La décentralisation suscite des peurs multiples : remise en cause de l’unité
nationale, aggravation des disparités régionales, report du budget de l’Etat
vers les collectivités locales, externalisation des services, réduction du
nombre des fonctionnaires, etc. Les défauts apprents de communication et de
pilotage seraient délibérés pour masquer une stratégie libérale dont les
seuls objectifs seraient économiques.
Or la première phase de décentralisation
conduite par la gauche en 1982 avait des visées aux antipodes de ces
craintes : elle se voulait une réponse adaptée aux problèmes posés par
une société complexe- où l’Etat ne peut tout faire- et soucieuse de faire
progresser la démocratie en rapprochant les décisions des citoyens.Elle
se fixait aussi pour objectif de réduire des inégalités régionales patentes.
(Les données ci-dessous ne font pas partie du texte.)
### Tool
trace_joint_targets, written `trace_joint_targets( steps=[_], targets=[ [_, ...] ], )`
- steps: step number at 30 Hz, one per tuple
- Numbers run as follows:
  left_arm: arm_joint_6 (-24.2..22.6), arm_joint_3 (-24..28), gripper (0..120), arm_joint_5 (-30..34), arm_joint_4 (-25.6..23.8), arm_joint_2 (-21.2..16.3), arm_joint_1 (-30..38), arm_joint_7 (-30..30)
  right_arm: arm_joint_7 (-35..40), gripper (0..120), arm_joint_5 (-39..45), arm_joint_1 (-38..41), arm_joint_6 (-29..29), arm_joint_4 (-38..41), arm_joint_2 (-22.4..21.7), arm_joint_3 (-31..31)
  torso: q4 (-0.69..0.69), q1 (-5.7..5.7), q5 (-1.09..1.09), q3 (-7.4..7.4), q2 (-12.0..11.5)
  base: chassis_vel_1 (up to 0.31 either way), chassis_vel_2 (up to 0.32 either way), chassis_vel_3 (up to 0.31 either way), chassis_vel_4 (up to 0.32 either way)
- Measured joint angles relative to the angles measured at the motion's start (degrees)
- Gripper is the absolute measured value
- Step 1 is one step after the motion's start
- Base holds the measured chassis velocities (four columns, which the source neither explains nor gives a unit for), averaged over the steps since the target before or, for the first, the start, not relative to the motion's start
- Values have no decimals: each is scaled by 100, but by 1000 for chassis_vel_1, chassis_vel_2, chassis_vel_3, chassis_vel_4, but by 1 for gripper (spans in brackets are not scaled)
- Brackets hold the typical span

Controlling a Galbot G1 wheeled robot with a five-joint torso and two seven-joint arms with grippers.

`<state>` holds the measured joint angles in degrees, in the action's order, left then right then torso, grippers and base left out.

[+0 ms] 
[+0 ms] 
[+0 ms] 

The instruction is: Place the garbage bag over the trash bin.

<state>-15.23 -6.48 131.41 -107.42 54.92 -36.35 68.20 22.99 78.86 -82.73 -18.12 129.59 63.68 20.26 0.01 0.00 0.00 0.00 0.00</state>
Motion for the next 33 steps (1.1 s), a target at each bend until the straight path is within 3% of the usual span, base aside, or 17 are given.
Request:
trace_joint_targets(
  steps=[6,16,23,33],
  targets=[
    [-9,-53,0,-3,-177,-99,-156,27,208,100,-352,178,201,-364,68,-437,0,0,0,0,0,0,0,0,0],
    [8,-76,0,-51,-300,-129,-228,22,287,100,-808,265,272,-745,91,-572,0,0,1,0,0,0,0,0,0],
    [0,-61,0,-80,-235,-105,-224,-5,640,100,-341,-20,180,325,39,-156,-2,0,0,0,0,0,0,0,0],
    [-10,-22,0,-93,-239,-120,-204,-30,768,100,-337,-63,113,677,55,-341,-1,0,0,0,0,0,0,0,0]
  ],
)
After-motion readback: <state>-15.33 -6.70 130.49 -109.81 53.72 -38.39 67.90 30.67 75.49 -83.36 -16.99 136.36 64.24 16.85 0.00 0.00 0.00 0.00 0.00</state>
Un deuxième train de mesures peut aujourd’hui répondre aux mêmes visées, y
compris au service du système éducatif, à condition que les trois
conditions suivantes soient respectées :
1.
La finalité des
mesures de décentralisation doit être clairement affichée : les mesures
prises doivent rendre l’école plus efficace dans la lutte contre l’échec
scolaire qui continue de frapper les populations les plus démunies et de
façon inégale selon les Régions. Par une capacité davantage donnée aux
acteurs locaux de prendre en compte la diversité des situations et
l’hétérogénéité des publics scolaires, les mesures de décentralisation
doivent ainsi aider à la démocratisation du système éducatif.
2.
Le
principe des compétences partagées
entre l’Etat, les collectivités
territoriales et les unités de base (les établissements publics locaux
d’enseignement) doit sans cesse être affirmé. La décentralisation remet
effectivement en question le partage des pouvoirs. Elle peut favoriser le
développement de la démocratie de proximité, si les compétences soient
explicitement partagées entre ces trois lieux de pouvoirs. C’est à cette
condition que l’on évitera la crainte souvent exprimée qu’émergent des
potentats locaux, représentants de l’administration ou élus locaux qui
outrepasseraient leurs prérogatives. La réussite de la décentralisation
passe donc par un Etat fort, soucieux de préserver l’unicité du service
public et de mettre en œuvre les orientations nationales, par des
collectivités locales et des établissements usant chacun à fond de leurs
marges d’initiative.
3.
Or actuellement, les
mesures prises ne font nullement apparaître ces enjeux. Au lieu d’expliquer
d’abord pourquoi on décentralise, on commence par annoncer, en désordre, des
mesures qui concernent la gestion de certains personnels dont on ne sait
trop pourquoi ils sont les premiers ciblés. Personne ne peut adhérer à un
projet si lourd de conséquences pour la démocratie s’il ne sait pas où il
va. L’adhésion nécessaire implique donc une clarification des
intentions politiques qui président aux choix et un grand débat public sur
les modalités de leurs mises en œuvre.